(Dataset items)
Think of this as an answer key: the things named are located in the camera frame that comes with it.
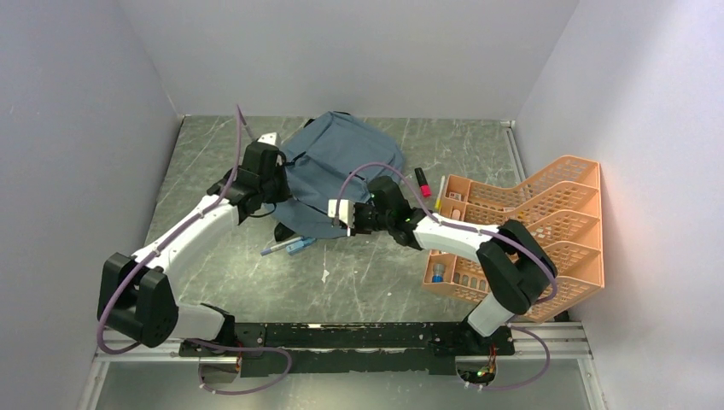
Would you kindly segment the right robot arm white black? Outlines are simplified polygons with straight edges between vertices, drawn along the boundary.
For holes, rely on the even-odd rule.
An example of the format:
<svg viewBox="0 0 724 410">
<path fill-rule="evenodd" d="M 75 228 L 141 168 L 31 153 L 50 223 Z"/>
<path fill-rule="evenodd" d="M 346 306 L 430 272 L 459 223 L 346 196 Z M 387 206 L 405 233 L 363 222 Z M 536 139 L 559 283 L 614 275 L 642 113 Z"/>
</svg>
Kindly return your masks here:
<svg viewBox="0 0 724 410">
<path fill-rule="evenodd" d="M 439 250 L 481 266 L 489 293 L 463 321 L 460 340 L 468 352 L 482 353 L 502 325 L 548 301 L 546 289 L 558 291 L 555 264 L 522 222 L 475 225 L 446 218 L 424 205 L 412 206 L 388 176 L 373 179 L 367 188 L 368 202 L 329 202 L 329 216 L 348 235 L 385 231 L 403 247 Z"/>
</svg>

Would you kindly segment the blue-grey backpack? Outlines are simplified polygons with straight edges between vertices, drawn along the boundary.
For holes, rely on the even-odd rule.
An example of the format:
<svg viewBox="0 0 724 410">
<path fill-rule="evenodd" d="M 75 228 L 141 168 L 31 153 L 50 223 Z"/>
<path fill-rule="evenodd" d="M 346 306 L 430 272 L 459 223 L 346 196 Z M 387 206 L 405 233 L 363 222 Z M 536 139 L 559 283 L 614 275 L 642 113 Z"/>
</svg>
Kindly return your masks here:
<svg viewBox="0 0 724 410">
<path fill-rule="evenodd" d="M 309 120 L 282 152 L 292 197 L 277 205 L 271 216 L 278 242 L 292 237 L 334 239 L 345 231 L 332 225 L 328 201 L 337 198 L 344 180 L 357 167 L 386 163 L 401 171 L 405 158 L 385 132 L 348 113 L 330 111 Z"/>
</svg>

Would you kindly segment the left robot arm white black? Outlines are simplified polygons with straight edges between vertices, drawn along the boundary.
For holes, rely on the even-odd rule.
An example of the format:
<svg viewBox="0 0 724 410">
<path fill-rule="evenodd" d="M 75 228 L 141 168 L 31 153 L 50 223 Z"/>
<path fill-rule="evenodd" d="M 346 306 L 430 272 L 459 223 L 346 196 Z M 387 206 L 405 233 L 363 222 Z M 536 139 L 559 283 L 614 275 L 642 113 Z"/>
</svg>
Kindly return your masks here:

* [What you will do]:
Pick each line holding "segment" out of the entries above and return it.

* [Answer to this exercise]:
Would you kindly segment the right robot arm white black? Outlines are simplified polygons with straight edges between vertices, drawn along the boundary.
Would you kindly segment the blue-grey backpack? Outlines are simplified polygons with straight edges between vertices, drawn along the boundary.
Would you kindly segment the left robot arm white black? Outlines are simplified polygons with straight edges between vertices, drawn along the boundary.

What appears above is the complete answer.